The judgment rests on established legal principles, chief among them being the balancing exercise mandated by the Re S (A Child) (Identification: Restriction on Publication) [2004] UKHL 47. This exercise requires the court to weigh competing rights – neither Article 8 nor Article 10 rights are automatically given precedence. Several key legal principles are applied in this adjudication:

  • Open Justice and Article 10 ECHR: There’s a high value on open justice and public scrutiny of court processes. Article 10 protects freedom of expression, an essential principle in a democratic society, with particular importance given to journalistic freedom to ensure informed debate on matters of public interest.

  • Article 8 ECHR and Private Life: Article 8 protects the right to respect for private and family life. This includes an individual’s autonomy rights, such as in Re Roddy [2003] EWHC 2927 (Fam), and the implications it has for disclosing personal stories.

  • Section 12 of the Human Rights Act 1998: This section calls for special regard to freedom of expression when journalistic material is in question, alongside the consideration of privacy codes.

  • Section 97(2) of the Children Act and Section 12 of the Administration of Justice Act 1960: These sections restrict the publication of certain details from private family court proceedings, but s.97(4) gives courts discretion to permit publication if required by ECHR rights.

  • Proportionality Test: As in all cases where ECHR rights are engaged, the judgment applies a proportionality test to assess whether restrictions on each right are justified.

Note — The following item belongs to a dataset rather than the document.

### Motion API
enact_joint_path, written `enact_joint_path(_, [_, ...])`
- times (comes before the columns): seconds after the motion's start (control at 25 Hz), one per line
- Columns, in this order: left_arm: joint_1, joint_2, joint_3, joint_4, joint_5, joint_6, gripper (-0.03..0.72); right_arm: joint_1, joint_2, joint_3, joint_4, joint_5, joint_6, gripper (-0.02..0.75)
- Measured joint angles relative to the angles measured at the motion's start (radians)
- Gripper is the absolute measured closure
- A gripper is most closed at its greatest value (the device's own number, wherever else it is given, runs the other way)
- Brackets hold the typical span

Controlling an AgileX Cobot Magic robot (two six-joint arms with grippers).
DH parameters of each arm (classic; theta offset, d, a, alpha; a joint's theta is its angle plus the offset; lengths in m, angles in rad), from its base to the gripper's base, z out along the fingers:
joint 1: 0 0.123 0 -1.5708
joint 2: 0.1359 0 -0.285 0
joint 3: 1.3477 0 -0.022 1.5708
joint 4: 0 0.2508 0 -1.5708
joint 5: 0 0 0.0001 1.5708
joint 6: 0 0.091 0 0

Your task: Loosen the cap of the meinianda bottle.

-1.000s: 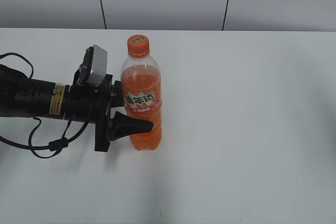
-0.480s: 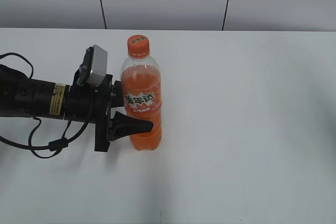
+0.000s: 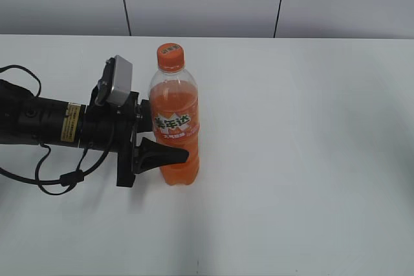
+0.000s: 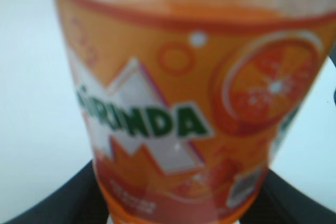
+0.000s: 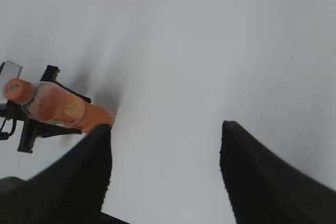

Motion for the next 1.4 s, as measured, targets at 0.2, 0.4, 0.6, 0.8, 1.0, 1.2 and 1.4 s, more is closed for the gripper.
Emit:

The court granted an application for the mother to speak to accredited reporters and for disclosure of certain court documents to facilitate accurate press reporting. However, it prohibited the publication of information that would lead to the identification of the children until after the conclusion of the police investigation or any criminal proceedings.

The court denied the request for immediate reporting, underscoring the significant weight of maintaining the integrity of the investigatory process in criminal proceedings. It allowed for the publication of the parents’ names but disallowed the naming of any other family member or the children, considering the risk of ‘jigsaw identification’, given that previous publications had already made the parents’ identities public.


The verdict in Tortoise Media Limited v A Local Authority & Ors is emblematic of the delicate balance courts must maintain between transparency and privacy, especially where the welfare of children is concerned. It demonstrates the courts’ commitment to uphold both open justice and the protection of individual rights to privacy, particularly in cases with wider public significance and impact. The outcome reiterates the legal principle that neither Article 8 nor Article 10 rights are absolute, and each case demands a careful, tailored analysis to determine the proportionate and justified balance of rights and interests at stake.